Ce fut notre plus délicieuse promenade ; elle se serrait contre moi, sous la neige abondante qui nous fouettait le visage et fondait sur nous, les gouttes d’eau brillaient comme des larmes et s’écoulaient autour de sa bouche souriante. Cette vue me communiquait une force de géant. Je me sentais de taille à l’enlever et à l’emporter en courant jusque dans les endroits les plus reculés du globe ! Et cependant, nous causions avec une douce liberté…

Il était nuit noire quand nous rentrâmes. À la porte de la maison, elle me pressa le bras contre sa poitrine.

« Merci pour ces bonnes heures », murmura-t-elle d’un ton profondément ému.

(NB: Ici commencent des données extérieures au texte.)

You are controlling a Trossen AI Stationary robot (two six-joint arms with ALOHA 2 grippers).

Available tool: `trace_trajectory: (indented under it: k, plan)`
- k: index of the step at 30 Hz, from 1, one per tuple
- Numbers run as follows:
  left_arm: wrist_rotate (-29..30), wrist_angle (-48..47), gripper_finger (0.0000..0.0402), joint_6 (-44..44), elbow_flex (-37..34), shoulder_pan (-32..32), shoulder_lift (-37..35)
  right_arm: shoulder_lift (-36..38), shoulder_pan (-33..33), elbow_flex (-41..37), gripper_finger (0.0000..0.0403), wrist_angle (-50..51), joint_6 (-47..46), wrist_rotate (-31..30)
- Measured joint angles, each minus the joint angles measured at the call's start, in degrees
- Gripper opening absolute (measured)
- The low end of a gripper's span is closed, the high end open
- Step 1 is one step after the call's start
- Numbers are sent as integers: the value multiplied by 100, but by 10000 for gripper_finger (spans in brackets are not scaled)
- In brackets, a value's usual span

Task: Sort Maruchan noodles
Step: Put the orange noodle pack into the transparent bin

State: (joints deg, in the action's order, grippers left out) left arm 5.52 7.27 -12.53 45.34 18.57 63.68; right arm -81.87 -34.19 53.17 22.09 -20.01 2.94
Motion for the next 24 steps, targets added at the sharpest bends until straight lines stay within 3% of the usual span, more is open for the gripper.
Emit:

Le trouble que je ressentis à ces paroles me mit aussitôt sur mes gardes, et dès que nous fûmes dans l’appartement et les lumières allumées, elle put retrouver sur mon visage l’expression sévère que prenait le lecteur d’Heineccius. Elle dut en être plus peinée que d’habitude et il me fut plus difficile que jamais de garder cette froide contenance. À souper, je ne désarmai pas et je lui jetai à peine un regard ; le repas ne fut pas plus tôt achevé que je repris mon jurisconsulte avec la même ardeur apparente et encore moins d’attention. Tout en lisant, j’écoutais mon cœur battre comme une horloge. Mes regards, à la dérobée, par moments, quittaient mon livre pour se porter sur Catriona ; elle était assise sur le bord de ma grande malle. Le feu l’éclairait d’une façon intermittente, ce qui donnait à son visage de jolies teintes tantôt claires, tantôt sombres. Parfois, elle jetait les yeux sur moi ; alors, je me sentais saisi de terreur, et je tournais les pages de mon Heineccius comme un homme qui cherche le texte du sermon à l’église.